Todos los actos de rebelión de Cataluña contra el Estado y su Constitución están protagonizados, convocados o subvencionados por la Generalitat. Sus intentos de secesión -digan lo que digan la ley y el Supremo- no se basan en la violencia, que en términos generales nunca llegó a los niveles de una huelga del metal en Pontevedra. Su signo distintivo es que las autoridades del Estado, que juraron cumplir y hacer cumplir la Constitución y las leyes, son los que confunden a la opinión pública con su relato de una democracia electoral ejercida fuera de la ley, y los que utilizan la autoridad y los recursos económicos de la Generalitat para mantener una apariencia de confrontación social que carga diariamente contra la unidad y el prestigio del Estado.

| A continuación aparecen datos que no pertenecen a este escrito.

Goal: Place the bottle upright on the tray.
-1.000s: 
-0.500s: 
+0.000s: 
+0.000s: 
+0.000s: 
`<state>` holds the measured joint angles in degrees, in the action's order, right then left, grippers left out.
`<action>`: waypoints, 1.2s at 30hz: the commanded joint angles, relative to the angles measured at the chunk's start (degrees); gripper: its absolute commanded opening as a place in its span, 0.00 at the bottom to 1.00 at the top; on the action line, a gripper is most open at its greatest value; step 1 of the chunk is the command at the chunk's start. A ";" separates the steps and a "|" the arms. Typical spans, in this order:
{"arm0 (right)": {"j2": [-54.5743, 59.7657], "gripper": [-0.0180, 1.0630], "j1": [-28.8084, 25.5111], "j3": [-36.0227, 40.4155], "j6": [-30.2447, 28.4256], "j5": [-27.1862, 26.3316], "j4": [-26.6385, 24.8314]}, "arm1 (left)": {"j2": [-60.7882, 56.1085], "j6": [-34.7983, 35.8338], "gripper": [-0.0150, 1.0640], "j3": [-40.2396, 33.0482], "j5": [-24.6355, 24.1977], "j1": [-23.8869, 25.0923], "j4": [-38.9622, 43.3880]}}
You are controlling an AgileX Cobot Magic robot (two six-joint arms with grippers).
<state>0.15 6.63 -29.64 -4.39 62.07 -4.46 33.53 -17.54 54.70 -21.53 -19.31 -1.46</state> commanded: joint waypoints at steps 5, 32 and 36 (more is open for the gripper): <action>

Mientras el Estado -su Gobierno, sus parlamentos, la Justicia, los medios de comunicación y la opinión pública- siga comprándole la moto a Puigdemont, y dando por supuesto que es la ciudadanía catalana la que arrastra a la Generalitat al desorden, no habrá ninguna posibilidad de resolver este grave y desenfocado problema. Mientras olvidemos que Pujol mantuvo hasta hace quince años la tesis contraria al «España nos roba», para convencer a sus súbditos de que su autogobierno ya había rebasado todos los marcos constitucionales, y de que su habilidad había generado un nivel de riqueza, modernidad y desarrollo que no estaban al alcance del resto de los españoles, seguiremos preguntándonos qué le debemos a los independentistas, o cómo alargar los tiempos de paz que separan las periódicas rebeliones que refuerzan su inaudito nivel de chantaje. Y mientras los tribunales sigan discutiendo si los grandes revoltosos son galgos o podencos, para -en vez de hacerlos descarrilar con el mismo uso que hicieron de la prevaricación contra cientos de políticos locales- someterlos a una justicia infinita de mazmorras y rebeliones, estaremos generando mártires en vez de inhabilitados, y ofreciéndoles las tribunas desde las que chulean y humillan al Estado con éxito evidente.
La prevaricación y el 155 eran la terapia fetén para este ostentoso sarpullido de ilegalidad. Pero no sirvieron de nada porque, mientras los jueces de Cataluña se echaban a temblar ante la obligación de completar el trabajo que habían iniciado con Mas y Homs, los políticos aplicaron el 155 con tantos complejos y premuras que, en vez de extirpar a los sediciosos, les inocularon una vacuna contra la autoridad del Estado. Ahora andamos con esa chorrada de que a la política se responde con política, como si el diálogo de sordos fuese el bálsamo de Fierabrás. Y por eso ya sabemos que esto no tiene solución; que en los próximos años no va a haber ni independencia, ni orden, ni legalidad; y que el procés se va a solucionar por el estúpido procedimiento de esperar a que se pudra, antes de ponerle, cataplasmas artesanales. Así están las cosas un año después del golpe: peor que nunca, y el Estado con cara de tonto.